PM claims politicians exploiting oil palm price problem to discredit government

Prime Minister Prayut Chan-o-cha has accused some politicians of distorting the problem of oil palm prices to create the impression that his government is not helping oil palm farmers in Thailand’s southern provinces, said deputy government spokesman Lt-Gen Weerachon Sukondhapatipak on Friday.

Without naming the party, he said the Prime Minister was open to opinions of farmers but warned some politicians, who had met with farmers in a southern province, to be constructive in their efforts and not to distort the problem in a way which might cause trouble.

A small group of Pheu Thai core members, including Kittirat na Ranong and Chadchart Sitthipant, went to the province of Chumporn early this week to meet oil palm farmers, at the King Mongkut Institute of Technology, to listen to their problems and their proposals on how to tackle the price problem.

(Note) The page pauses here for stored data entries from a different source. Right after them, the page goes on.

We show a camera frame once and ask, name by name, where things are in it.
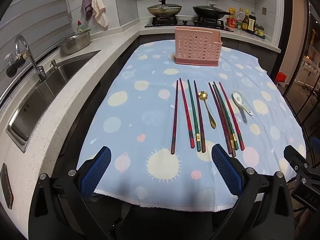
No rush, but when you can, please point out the white cabinet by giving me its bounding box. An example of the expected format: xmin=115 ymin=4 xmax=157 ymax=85
xmin=301 ymin=54 xmax=320 ymax=91

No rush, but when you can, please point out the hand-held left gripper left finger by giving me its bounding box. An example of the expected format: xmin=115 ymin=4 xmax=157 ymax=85
xmin=32 ymin=146 xmax=112 ymax=218

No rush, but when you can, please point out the brown chopstick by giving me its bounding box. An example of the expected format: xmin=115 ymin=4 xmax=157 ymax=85
xmin=212 ymin=84 xmax=237 ymax=158

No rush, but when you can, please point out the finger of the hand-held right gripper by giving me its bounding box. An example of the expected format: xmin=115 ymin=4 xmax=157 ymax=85
xmin=311 ymin=136 xmax=320 ymax=156
xmin=284 ymin=144 xmax=313 ymax=180

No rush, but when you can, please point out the gold flower-shaped spoon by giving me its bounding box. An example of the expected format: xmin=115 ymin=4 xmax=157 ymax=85
xmin=198 ymin=91 xmax=217 ymax=129

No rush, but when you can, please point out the black gas stove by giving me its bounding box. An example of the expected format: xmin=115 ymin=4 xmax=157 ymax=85
xmin=144 ymin=15 xmax=235 ymax=32

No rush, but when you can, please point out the pink perforated utensil holder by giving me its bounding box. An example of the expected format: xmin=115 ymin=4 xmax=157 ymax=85
xmin=174 ymin=26 xmax=223 ymax=67

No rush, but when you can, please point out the pale pink hanging towel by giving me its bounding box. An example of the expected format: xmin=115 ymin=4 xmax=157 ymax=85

During the meeting, Mr. Kittirat reportedly told the farmers that the low price problem of raw oil palm seeds could be resolved immediately by increasing the production of bio diesel B-100 using oil palm as the raw material, adding that, if the Pheu Thai party succeeds in forming a government, it would immediately implement the project.

If the Pheu Thai party is in opposition, however, he told the farmers that the party would raise the oil palm problem in parliament to force the government to come to their rescue.

Lt-Gen Weerachon said that the cabinet has already ordered agencies concerned to purchase more than 100,000 tonnes of oil palm seeds to be used as fuel in power generation. The government also has a long-term plan to promote the use of B-20 and B-100 bio diesel in cars and is considering a ban or reduction of imports of raw oil palm.

A leader of oil palm farmers in the southern province of Krabi, Mr. Chayodom Suwatrattana, said that the government’s measures, including the planned purchase of oil palm for power generation by the Electricity Generating Authority of Thailand (EGAT), have not helped to increase the price of oil palm which, he claimed, has dropped to two baht per kilogram – the lowest in 20 years.

He claimed that the real beneficiaries of the measures are the oil extraction factories.